化学发光分析以其灵敏度高、设备简单等优点，广泛应用在医学诊断、生化分析、环境监测及食品安全等领域。经典的化学发光体系普遍使用酶催化提高发光效率，用抗体识别目标种。然而生物材料性质不稳定、来源有限且价格昂贵，严重阻碍发光分析的发展和普及。针对上述难题，本研究项目拟运用纳米合成、纳米催化特性和仿生分子印记手段，发展新的选择性化学发光体系及其分析方法。重点针对有机磷农药分子结构特点，探索磁性纳米粒子表面和之间的分子印记新方法，设计制备具有高密度分子识别位点的磁性纳米探针。借助磁性粒子对化学发光的类酶催化增强效应和印记位点对目标分子的特异捕获能力，实现对目标种定性定量的超敏感分析。在验证对不同农残检测灵敏性、选择性和可靠性的基础上，建立不同印记磁性探针阵列组装的方法，结合成像分析，发展高通量的农残快速检测传感器，为未来高选择性、高度集成化和微型化的化学发光传感器件提供理论基础和技术储备。
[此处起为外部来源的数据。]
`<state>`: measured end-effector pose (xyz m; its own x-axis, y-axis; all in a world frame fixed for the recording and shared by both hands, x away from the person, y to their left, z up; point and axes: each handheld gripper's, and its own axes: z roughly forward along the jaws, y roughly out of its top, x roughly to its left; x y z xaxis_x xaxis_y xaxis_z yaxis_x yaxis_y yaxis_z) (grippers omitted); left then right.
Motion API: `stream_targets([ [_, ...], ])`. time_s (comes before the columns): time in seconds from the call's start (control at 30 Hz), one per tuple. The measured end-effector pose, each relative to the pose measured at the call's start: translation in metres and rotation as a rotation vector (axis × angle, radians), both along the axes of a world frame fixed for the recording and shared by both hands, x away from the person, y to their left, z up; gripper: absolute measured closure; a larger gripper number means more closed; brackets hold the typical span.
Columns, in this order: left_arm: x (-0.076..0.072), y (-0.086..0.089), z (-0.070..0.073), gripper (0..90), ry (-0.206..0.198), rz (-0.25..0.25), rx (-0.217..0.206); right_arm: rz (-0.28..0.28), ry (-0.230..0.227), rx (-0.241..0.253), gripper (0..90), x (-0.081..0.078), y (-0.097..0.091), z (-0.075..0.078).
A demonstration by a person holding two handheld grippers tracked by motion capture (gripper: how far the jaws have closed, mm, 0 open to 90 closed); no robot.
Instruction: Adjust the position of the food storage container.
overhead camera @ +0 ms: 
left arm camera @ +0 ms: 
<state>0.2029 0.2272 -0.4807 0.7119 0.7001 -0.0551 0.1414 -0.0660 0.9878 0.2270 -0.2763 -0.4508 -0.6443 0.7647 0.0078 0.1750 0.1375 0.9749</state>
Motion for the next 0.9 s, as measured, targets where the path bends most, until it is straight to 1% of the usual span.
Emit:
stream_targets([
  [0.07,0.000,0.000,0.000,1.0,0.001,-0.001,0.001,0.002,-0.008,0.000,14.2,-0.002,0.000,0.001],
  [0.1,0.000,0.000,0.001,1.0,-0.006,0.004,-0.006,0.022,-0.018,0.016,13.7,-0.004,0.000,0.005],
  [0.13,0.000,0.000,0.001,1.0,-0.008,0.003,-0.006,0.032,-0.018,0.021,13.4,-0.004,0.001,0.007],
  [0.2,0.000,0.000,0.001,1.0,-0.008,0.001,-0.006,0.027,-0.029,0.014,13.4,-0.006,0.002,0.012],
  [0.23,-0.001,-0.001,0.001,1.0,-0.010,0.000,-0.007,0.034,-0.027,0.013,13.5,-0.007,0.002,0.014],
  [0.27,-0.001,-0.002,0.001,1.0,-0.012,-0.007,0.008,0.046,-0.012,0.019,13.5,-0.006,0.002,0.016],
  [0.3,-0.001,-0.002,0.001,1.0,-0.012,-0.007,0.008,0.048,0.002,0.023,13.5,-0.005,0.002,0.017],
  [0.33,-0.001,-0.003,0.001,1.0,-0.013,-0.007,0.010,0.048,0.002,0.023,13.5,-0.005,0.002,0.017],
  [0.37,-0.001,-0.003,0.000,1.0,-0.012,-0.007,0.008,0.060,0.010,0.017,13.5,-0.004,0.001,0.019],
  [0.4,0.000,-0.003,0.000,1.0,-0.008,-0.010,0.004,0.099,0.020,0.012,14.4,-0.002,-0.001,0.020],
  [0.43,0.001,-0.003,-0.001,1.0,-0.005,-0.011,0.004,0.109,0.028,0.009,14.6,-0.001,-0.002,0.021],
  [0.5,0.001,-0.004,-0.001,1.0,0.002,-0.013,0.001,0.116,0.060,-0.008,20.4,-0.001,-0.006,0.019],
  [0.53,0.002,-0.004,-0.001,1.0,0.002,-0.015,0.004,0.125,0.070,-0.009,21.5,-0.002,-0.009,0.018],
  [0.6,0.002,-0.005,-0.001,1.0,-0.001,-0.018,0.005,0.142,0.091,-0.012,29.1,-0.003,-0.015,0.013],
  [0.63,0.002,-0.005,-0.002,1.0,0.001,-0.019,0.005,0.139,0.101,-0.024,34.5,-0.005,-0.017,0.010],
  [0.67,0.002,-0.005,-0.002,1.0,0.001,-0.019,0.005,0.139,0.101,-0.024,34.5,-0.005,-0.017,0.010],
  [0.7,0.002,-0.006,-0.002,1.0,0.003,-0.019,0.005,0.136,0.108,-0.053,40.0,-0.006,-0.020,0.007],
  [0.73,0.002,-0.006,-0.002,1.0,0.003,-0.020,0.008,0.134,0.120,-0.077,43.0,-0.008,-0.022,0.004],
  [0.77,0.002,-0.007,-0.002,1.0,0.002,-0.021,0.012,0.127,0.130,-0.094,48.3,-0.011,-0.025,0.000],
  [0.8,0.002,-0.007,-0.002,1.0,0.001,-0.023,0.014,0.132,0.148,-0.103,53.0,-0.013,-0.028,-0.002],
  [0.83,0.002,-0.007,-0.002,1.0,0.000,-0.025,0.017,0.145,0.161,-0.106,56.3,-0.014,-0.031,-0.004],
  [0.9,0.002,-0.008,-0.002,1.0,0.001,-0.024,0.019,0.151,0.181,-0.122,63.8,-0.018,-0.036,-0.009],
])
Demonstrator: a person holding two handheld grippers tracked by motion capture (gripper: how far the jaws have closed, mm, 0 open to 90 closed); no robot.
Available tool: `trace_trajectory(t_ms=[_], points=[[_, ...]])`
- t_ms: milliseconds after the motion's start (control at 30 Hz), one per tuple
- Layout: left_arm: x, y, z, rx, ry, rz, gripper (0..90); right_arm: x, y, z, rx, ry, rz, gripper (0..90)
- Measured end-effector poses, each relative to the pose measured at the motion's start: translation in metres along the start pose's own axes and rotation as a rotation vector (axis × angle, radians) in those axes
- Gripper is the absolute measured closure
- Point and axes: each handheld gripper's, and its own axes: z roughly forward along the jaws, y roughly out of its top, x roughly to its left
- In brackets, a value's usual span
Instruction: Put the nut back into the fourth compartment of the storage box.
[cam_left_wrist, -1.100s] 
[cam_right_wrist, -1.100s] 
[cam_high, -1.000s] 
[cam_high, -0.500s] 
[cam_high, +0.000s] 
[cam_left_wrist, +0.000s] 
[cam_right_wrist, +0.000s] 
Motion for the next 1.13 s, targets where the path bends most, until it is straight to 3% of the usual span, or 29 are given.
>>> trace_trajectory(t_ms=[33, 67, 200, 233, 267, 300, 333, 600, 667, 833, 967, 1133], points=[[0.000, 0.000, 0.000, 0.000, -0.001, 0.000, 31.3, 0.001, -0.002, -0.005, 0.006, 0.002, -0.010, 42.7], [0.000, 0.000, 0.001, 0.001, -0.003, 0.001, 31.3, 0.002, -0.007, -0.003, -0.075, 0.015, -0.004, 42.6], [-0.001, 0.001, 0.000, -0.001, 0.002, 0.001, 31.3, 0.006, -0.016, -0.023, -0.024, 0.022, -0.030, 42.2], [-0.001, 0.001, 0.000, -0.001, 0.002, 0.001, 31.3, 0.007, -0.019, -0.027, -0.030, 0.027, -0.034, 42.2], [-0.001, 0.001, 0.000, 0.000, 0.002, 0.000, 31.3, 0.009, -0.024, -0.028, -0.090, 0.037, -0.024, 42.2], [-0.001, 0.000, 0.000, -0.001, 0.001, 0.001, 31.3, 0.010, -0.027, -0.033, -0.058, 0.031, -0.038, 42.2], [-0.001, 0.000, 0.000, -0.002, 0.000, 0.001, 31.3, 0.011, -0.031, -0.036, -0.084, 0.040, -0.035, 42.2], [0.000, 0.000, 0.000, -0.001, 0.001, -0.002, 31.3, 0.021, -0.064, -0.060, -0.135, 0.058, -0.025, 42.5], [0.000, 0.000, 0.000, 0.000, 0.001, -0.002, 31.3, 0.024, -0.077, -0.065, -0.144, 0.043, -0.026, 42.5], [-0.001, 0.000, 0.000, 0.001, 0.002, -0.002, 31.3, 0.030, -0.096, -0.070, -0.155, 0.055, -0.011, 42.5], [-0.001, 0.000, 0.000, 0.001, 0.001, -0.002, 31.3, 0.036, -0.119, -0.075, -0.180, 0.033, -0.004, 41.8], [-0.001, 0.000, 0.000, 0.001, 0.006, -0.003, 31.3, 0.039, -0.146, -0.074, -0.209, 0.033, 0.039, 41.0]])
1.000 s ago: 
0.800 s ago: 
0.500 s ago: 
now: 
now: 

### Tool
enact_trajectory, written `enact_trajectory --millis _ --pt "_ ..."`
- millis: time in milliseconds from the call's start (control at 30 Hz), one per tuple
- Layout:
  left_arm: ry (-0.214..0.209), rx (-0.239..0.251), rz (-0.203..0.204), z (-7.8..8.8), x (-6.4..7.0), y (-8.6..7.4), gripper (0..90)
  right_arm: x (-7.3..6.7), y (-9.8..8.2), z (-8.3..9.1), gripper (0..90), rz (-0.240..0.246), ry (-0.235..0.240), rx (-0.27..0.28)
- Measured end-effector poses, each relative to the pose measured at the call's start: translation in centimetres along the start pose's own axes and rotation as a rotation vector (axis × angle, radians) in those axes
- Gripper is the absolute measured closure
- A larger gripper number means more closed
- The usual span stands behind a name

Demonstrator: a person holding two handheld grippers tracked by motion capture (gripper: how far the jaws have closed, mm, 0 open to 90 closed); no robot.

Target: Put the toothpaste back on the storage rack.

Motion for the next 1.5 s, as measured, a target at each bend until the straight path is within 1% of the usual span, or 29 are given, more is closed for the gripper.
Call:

Chemiluminescence (CL) owns some unique advantages including high sensitivity, simplicity, low cost of instrumentation and maintenance, and hence has been used in quite diverse fields such as medical diagnostics, chemical/biological analysis, environmental monitoring and food safety. The traditional CL systems usually use enzyme to catalyzedly enhance CL intensity, and use antibody to improve the selectivity. However, these biological materials have some disadvantages such as poor stability, limited kinds and high cost, which limit the further development and popularization of CL assay. In this proposal, aiming at the above needs and difficulties, our strategy is to develop a selective CL system by a cooperative approach of nanotechnology, nano catalysis and molecular imprinting. Based on the molecular structure of the organophosphorus pesticides, we will explore the principle and method to molecular imprinting at surface of magnetic nanoparticles and in the matrix of magnetic nanoparticles, for preparing magnetic nanoprobes with high dense imprinted sites. Through the amplifying of CL signal by the peroxidase-like catalysis of magnetic nanoparticles and the selective binding of target molecules in the imprinted sites, the qualitative and quantitative analysis will be realized for untrasensitive detection of target pesticides. After studying sensitivity, selectivity and reliability to the different pesticide molecules, the nanoprobes with different sensitivity will further be assembled into array to develop the high-throughput sensor for detecting pesticide residues. The obtained results in this project will provide new theoretical basis and technical fundament for developing selective, high integrated and miniaturized CL sensors.